◆ **AVAILABLE DATA**:
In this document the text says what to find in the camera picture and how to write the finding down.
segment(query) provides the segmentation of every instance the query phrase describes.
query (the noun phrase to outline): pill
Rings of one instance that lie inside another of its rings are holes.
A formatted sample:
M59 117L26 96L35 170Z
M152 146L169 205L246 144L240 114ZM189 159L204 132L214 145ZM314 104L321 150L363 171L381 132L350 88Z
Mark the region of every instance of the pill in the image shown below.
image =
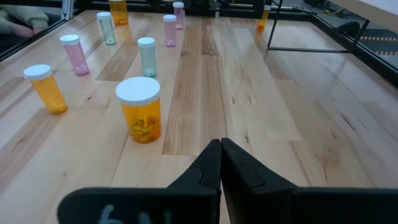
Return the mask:
M135 131L141 131L142 130L142 127L140 127L140 126L133 126L132 128Z
M148 116L146 116L146 115L144 117L144 127L148 128Z
M143 126L144 125L144 120L136 118L136 125Z

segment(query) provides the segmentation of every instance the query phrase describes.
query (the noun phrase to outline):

◆ **TASK**:
Each line of the listing above that contains the word "phrase" is to be copied.

◆ **SOLUTION FOR THIS PROBLEM**:
segment(query) provides the segmentation of every instance the query phrase describes.
query (the noun phrase to outline): pill
segment(query) provides the segmentation of every instance the query phrase describes.
query (the noun phrase to outline):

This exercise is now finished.